Stenhouse suggested freezing wages and the cost of living increase.
McReynolds said council might consider using the municipal debt and borrowing power “to get us over the hump.”
“The Town of High Prairie should error on the side of humanity,” she said.
“I don’t like the fact we will see some increases…I just don’t want to see that we create any hardship to the people.”
Stenhouse agreed on the hardship but criticized the deferral option.
“I see a lot of for sale signs in High Prairie. I can’t see them jumping for joy. I don’t want to see anybody’s taxes go up.”
McReynolds reminded council the budget was fair and presented “in the Town’s best interest.”
Deynaka questioned why the library and museum were being funded while closed; McRey- nolds replied to talk to their funding partner [Big Lakes County] about possibly reducing payments.
He also reminded council no matter what decision was reached, they still needed money to operate.
After debate, Pana- siuk asked council what they wanted to do.
“Is there more we want to cut?” he asked. “What do you want?”
“Our Town employees do a phenomenal job,” said Councillor Long. “[I’d] rather our employees get COLA.”
He added council should not overlook their loyalty by not leaving for the oilpatch when they paid more.
Deynaka disagreed on the COLA matter.
“I think [the employees] understand what is happening out there. I can’t approve this budget with COLA.”
Stenhouse agreed with Deynaka on COLA.
“We don’t need the organizational review,” she added. “And we need to look at the library and museum.”
Quartly sided with Long on COLA calling it “peanuts”. He did agree to cut the organizational review.
Gilroy also agreed to cut the organizational review and asked the library and museum boards to cut their budgets.
“I could not vote for this,” he said referring to the budget as presented.
And, he reminded council what happens if the county grant is not as anticipated.
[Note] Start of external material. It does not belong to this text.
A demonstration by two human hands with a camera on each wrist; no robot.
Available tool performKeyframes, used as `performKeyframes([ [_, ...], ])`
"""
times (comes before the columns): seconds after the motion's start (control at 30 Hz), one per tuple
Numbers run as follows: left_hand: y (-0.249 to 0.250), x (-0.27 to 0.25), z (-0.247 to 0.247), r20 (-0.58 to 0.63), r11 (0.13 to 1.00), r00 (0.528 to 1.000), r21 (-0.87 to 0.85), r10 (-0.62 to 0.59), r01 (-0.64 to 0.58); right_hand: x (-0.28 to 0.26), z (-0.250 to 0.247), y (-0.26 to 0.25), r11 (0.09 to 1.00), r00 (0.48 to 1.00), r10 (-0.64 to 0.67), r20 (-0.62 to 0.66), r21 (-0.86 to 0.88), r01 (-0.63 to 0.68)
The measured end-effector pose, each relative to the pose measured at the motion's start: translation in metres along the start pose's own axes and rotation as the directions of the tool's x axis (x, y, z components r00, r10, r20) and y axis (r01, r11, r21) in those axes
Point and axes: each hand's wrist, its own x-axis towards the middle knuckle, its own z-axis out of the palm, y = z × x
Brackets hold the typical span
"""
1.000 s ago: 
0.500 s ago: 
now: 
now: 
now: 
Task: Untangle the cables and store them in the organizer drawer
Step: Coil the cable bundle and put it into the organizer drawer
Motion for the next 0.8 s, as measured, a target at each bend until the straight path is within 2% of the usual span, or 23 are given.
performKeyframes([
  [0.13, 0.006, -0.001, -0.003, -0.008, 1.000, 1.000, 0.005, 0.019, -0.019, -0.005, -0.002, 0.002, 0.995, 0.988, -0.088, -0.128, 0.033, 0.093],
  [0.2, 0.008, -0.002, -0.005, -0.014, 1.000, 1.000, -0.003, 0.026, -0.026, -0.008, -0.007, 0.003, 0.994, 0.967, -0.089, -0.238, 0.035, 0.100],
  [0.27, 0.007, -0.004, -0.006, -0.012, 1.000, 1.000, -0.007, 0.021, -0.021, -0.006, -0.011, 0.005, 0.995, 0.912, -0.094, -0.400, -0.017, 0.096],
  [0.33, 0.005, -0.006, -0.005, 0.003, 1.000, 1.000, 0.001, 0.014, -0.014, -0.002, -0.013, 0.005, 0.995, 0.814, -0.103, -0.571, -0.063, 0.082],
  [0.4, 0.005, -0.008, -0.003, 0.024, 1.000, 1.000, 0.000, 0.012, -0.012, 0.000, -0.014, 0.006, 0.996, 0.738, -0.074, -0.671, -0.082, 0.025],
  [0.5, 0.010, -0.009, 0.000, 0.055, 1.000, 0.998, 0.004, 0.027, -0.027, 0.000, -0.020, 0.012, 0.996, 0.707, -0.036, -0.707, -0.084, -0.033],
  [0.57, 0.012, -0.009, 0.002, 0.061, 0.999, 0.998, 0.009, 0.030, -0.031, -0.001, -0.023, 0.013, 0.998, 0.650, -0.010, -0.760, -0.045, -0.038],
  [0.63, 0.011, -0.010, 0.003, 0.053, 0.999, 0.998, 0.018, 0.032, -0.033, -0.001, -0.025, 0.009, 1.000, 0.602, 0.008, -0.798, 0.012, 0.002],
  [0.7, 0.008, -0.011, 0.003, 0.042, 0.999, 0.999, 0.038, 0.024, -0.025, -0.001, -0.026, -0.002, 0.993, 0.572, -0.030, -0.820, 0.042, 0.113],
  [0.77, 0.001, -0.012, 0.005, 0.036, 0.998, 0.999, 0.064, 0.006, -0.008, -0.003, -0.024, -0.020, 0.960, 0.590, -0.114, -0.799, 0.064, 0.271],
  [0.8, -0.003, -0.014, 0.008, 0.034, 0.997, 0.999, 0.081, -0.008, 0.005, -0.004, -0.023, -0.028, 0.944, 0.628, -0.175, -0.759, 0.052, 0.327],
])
Rose said council has approved the COLA increases each year since her arrival.
“There’s no lack of appreciation for staff,” she said, but added, “I don’t believe that’s [COLA increases] happened in the private sector.
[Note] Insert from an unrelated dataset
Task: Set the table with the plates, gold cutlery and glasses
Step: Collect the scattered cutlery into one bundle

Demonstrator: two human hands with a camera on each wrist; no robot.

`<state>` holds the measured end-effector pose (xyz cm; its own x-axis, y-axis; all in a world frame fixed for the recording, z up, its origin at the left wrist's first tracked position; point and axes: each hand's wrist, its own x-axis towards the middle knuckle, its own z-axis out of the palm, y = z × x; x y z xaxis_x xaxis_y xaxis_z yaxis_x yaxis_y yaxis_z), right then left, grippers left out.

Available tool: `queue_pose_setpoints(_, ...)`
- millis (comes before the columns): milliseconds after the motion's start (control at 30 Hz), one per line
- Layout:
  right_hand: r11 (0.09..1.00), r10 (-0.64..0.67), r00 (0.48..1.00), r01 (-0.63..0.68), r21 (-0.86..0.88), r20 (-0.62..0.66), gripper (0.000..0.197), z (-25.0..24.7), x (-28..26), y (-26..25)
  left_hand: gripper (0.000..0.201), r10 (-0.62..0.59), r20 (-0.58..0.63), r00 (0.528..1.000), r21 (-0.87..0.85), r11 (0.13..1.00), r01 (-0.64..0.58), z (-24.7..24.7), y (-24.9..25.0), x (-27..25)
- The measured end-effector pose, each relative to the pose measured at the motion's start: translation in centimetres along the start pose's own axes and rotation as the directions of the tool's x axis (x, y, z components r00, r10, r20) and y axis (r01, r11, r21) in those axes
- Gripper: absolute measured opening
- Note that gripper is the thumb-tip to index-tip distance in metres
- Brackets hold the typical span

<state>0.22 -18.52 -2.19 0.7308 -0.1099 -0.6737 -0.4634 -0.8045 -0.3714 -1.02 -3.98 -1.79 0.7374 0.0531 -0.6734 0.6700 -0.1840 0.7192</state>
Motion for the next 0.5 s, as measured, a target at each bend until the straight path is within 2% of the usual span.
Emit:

“I have a really hard time increasing it this year with what’s happening. They should be happy they have good jobs.
“I do think the organizational review is very important… I can support waiting on that as well,” she concluded.
Rose also feared public backlash.
“I don’t think we can let Chris [South Peace News} write in the paper that we gave COLA when people are laid off,” she said.
“It’s a tough time,” said Panasiuk.
Council plans to finalize the budget at its April 28 meeting, which is open to the public to attend.